Kabosu, the Shiba Inu dog that inspired the original Doge meme, passed away in May—but her legacy lives on in the crypto world as the inspiration behind leading meme coin Dogecoin and a slew of spiritual successors. Now the owner of Kabosu has adopted a new dog, and the rush by crypto users to capitalize on the opportunity is causing a heap of drama.
On Saturday, the owner of Kabosu announced that she had adopted Neiro, a 10-year-old rescue Shiba Inu. Quickly, all hell broke loose on Crypto Twitter after multiple tokens created with the Neiro name. But which one is the real Neiro coin?

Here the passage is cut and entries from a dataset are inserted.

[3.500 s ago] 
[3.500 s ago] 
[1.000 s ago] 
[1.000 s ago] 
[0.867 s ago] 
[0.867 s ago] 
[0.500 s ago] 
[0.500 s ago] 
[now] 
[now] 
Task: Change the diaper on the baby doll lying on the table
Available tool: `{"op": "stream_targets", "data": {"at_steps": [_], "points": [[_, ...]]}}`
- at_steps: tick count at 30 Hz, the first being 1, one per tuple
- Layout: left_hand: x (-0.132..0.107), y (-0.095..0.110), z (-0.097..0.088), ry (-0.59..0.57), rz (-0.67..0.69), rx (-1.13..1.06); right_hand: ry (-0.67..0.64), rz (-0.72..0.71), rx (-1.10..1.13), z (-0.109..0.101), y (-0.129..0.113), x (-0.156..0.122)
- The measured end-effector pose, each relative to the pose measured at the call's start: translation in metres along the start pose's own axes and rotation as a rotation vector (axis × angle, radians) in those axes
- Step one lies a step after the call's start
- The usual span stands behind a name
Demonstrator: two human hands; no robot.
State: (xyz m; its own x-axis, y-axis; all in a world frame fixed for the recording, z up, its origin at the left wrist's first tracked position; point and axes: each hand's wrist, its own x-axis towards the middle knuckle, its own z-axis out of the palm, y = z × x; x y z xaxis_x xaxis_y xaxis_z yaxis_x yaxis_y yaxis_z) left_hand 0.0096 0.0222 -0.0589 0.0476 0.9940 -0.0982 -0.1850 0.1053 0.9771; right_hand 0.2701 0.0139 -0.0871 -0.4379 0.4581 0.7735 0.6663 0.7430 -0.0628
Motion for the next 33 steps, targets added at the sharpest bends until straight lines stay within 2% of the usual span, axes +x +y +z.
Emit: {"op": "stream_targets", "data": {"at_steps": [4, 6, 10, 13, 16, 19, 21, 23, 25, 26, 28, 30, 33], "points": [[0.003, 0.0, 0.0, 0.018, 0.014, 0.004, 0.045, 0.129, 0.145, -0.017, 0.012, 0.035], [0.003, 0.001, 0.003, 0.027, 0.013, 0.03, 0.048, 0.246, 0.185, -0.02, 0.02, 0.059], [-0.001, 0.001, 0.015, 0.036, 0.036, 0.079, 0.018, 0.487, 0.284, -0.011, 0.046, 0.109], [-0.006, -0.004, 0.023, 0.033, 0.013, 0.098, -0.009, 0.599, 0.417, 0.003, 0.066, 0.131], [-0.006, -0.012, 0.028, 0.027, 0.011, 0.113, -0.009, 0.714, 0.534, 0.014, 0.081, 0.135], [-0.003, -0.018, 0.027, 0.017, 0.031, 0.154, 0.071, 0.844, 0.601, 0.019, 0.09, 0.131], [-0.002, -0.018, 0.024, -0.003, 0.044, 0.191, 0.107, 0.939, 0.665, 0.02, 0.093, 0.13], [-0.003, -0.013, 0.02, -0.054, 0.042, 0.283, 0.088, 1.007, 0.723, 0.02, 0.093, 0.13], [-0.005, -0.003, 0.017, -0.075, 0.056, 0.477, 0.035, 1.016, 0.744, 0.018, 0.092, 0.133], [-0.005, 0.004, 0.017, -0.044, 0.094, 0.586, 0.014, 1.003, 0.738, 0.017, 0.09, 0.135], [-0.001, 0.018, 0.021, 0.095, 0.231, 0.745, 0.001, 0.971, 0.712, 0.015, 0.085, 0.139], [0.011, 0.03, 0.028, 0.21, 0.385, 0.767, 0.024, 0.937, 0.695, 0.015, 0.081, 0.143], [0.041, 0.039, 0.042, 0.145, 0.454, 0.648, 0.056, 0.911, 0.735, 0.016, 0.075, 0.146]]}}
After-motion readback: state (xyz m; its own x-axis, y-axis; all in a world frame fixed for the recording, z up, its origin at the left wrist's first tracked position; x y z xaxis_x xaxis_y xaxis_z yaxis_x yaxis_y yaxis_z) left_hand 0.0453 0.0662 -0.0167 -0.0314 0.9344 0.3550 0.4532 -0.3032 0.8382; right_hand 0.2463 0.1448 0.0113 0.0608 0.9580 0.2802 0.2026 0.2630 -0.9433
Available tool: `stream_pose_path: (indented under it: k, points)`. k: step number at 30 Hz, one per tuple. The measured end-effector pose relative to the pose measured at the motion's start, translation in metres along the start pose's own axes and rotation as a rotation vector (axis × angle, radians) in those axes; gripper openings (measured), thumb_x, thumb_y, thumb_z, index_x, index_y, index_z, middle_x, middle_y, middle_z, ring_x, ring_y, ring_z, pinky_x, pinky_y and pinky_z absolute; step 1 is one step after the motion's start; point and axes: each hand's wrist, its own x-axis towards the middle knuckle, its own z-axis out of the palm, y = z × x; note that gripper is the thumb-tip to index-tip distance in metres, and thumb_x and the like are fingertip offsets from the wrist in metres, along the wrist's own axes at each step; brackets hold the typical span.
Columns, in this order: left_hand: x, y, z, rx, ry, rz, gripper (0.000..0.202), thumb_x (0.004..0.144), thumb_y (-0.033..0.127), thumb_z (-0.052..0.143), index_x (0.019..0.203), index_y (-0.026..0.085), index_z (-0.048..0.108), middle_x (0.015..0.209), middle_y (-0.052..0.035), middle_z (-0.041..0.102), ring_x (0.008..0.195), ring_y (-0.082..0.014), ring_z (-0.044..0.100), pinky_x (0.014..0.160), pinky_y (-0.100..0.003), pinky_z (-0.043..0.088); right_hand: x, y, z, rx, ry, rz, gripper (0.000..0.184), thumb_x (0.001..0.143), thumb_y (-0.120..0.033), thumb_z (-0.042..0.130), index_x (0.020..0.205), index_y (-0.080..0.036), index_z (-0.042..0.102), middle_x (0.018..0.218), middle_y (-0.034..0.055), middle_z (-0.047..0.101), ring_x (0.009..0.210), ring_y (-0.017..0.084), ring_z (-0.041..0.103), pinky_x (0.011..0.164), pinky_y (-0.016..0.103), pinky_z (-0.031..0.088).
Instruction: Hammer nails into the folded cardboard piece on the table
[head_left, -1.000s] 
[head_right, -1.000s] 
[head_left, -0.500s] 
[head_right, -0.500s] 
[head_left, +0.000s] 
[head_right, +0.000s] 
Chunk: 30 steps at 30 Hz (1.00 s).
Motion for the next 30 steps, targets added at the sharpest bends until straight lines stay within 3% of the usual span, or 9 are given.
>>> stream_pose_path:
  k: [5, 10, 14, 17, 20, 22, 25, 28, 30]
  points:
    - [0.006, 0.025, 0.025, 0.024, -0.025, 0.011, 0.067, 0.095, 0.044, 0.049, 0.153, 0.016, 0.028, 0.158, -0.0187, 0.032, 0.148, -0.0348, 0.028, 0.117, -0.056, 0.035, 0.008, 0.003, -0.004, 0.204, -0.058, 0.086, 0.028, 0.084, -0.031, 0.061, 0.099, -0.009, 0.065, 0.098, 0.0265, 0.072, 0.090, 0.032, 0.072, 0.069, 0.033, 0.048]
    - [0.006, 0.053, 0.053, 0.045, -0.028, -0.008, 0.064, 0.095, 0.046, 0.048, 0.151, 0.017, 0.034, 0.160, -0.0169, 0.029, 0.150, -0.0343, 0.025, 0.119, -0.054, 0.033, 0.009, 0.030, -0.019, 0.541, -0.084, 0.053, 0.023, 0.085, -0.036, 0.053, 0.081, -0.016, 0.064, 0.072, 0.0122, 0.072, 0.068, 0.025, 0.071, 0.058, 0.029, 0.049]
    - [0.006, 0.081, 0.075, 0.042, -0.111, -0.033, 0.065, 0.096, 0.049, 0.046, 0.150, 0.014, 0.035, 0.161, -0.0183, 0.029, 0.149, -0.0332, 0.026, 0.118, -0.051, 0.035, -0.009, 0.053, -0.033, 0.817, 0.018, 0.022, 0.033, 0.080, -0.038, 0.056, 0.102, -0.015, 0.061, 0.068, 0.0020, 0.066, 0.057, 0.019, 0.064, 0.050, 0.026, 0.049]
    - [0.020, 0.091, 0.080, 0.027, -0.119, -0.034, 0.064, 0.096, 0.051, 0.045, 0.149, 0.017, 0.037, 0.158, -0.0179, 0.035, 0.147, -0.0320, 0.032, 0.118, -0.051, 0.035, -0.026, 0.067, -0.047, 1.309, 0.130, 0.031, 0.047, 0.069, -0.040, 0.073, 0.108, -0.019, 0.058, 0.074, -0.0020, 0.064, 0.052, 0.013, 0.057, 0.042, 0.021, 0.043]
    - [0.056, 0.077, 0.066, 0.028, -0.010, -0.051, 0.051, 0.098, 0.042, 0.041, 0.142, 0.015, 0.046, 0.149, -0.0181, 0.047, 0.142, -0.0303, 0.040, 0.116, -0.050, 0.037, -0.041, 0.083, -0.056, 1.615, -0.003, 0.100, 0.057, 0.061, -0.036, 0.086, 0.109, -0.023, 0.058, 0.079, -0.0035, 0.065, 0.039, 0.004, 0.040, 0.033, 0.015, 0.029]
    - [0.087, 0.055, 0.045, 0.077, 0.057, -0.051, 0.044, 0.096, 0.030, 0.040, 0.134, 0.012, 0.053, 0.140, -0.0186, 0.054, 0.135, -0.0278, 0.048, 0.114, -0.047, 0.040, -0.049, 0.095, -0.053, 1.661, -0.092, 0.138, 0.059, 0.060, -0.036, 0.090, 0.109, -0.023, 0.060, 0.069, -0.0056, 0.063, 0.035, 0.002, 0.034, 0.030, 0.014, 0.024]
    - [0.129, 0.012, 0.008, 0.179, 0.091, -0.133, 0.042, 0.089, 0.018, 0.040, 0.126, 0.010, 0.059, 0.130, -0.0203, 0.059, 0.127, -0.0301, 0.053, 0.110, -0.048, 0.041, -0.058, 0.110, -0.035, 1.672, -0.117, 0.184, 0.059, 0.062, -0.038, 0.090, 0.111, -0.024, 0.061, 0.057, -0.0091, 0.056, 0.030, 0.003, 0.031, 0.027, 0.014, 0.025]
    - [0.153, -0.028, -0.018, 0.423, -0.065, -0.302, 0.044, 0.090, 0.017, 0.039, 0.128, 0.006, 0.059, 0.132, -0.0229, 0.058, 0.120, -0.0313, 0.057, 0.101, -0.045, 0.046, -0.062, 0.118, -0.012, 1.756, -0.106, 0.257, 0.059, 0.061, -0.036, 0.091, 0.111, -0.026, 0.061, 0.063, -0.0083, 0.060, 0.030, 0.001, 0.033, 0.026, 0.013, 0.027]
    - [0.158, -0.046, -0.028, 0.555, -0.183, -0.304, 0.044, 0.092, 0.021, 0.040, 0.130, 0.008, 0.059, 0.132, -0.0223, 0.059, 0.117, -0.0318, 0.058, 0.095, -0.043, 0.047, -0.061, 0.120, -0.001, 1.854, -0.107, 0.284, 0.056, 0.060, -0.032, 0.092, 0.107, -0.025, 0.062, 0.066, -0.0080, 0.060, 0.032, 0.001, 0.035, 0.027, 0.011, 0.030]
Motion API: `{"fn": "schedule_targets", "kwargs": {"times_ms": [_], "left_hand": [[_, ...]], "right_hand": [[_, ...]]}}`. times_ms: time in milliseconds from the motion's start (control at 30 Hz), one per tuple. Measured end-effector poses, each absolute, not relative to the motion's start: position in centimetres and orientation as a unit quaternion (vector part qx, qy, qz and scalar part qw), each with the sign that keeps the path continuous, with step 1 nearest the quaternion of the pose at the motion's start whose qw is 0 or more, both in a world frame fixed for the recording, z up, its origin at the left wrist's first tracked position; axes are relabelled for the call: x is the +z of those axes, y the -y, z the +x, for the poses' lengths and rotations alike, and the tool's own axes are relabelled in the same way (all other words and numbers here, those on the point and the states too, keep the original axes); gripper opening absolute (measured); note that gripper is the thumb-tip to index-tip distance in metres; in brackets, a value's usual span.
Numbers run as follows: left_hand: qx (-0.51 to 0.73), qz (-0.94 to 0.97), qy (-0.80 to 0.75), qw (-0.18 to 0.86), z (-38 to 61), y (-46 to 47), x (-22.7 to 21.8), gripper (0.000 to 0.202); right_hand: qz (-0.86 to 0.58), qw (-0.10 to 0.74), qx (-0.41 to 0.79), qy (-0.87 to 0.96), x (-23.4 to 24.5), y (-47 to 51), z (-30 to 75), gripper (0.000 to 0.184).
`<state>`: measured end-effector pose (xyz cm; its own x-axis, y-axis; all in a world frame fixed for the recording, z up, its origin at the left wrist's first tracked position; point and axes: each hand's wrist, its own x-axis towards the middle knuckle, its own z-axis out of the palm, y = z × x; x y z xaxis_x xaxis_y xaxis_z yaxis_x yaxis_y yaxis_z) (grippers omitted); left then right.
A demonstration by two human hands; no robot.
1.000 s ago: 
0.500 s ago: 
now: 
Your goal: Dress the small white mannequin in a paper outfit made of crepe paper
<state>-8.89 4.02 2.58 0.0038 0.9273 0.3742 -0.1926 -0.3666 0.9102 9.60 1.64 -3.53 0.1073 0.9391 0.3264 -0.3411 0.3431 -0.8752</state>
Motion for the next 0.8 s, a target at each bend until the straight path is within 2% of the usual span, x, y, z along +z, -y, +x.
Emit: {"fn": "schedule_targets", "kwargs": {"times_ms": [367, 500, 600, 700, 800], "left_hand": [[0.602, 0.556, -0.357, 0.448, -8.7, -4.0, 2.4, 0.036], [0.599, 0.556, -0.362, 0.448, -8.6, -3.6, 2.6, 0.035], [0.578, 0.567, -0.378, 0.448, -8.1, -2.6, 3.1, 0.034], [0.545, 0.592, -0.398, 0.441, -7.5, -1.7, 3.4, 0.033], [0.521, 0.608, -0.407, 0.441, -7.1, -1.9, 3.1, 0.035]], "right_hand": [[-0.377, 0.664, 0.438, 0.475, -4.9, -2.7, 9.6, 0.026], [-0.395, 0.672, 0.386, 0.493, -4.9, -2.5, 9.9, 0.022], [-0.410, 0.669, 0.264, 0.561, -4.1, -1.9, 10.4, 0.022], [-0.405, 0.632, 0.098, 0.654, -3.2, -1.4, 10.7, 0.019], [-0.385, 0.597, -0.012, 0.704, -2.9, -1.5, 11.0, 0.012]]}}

In reality, there is no official token. The owner of Neiro—who goes by "Kabosumama"—took to Twitter to state that she does not "endorse any crypto project except OwnTheDoge because they own the original Doge photo and IP.” OwnTheDoge is the project that fractionalized the original Doge photo and turned it into the coin DOG; it is not Dogecoin, which has no official link to Kabosu.
In spite of this lack of connection, a slew of Neiro tokens launched on Solana, with one hitting a $89 million market cap just three hours after the dog was first shared to the world via Twitter.
As this token was rising on Saturday, an undercurrent of Crypto Twitter users started sounding alarms that the token in question was not the real Neiro token. Instead, they believed another coin—of the same name and ticker—was the real token because it was launched an hour before the near-$90 million meme coin.
Notable pseudonymous crypto influencer and meme coin trader Ansem took to Twitter to explain that he assumed that the “new Doge” would be above a $100 million market cap, later linking to the token with the larger market cap. This was when the “first” Neiro coin sat just below $4.5 million, and the other token was at nearly $90 million.
Ansem then spoke on a Twitter Spaces hosted by the creators of the first Neiro coin, which some traders apparently took as an endorsement from the influencer. However, Ansem claimed that he hadn't bought into either token, explaining that he was going to sit out the chaos and invest once the market had picked a winner.
During the Twitter Spaces, however, market sentiment started to flip. The first Neiro coin soared to an almost $20 million market cap, while the nearly-$90 million token tanked to $23 million.
It was neck and neck. A crypto civil war had erupted over the hot new dog coin.
Some Crypto Twitter denizens slammed Ansem, putting the blame on him for other traders rotating funds out of the larger meme coin and into the apparently earlier Neiro token.
“[Ansem] coping cuz he didnt get an entry into the real NEIRO,” one Twitter user said. “Ansem is an existential threat to Crypto Twitter,” another posted. Ansem was the target of increasingly sharp attacks, and later claimed that he had received death threats because of his involvement.
Over the next day, the two prominent Neiro tokens flipped each other multiple times.
During this period, Ansem took the stance that the later token was the real Neiro in his view; at the time, it sat at a $62 million market cap, while the first Neiro was at $22 million. Over the next five hours, the Ansem-endorsed token dropped 58% and they swapped positions yet again.
It wasn’t only the two mentioned tokens that launched, however. Countless other Neiro coins launched, as well as a huge amount of Neiro spin-off tokens including Neiro Inu (NINU), Neiro Butt (NEIROBUTT) and Neiro Wif Glasses (NWG).
During the chaos, Solana meme coins inspired by Neiro collectively generated more trading volume on decentralized exchanges (DEXs) than the total trading volume on any individual Ethereum layer-2 scaling network, according to SolanaFloor.
As the dust has settled, the Ansem-endorsed token sits at a $71 million market cap as of this writing, while the “first” Neiro coin has fallen to about $12 million. But Crypto Twitter continues to argue and fight over which Neiro is the real one.
One party that ultimately benefits either way is Raydium, the Solana DEX that saw most of the weekend’s volume: It processed $2.5 billion in volume across Saturday and Sunday, with Sunday’s $1.37 billion tally being its best single day in July so far.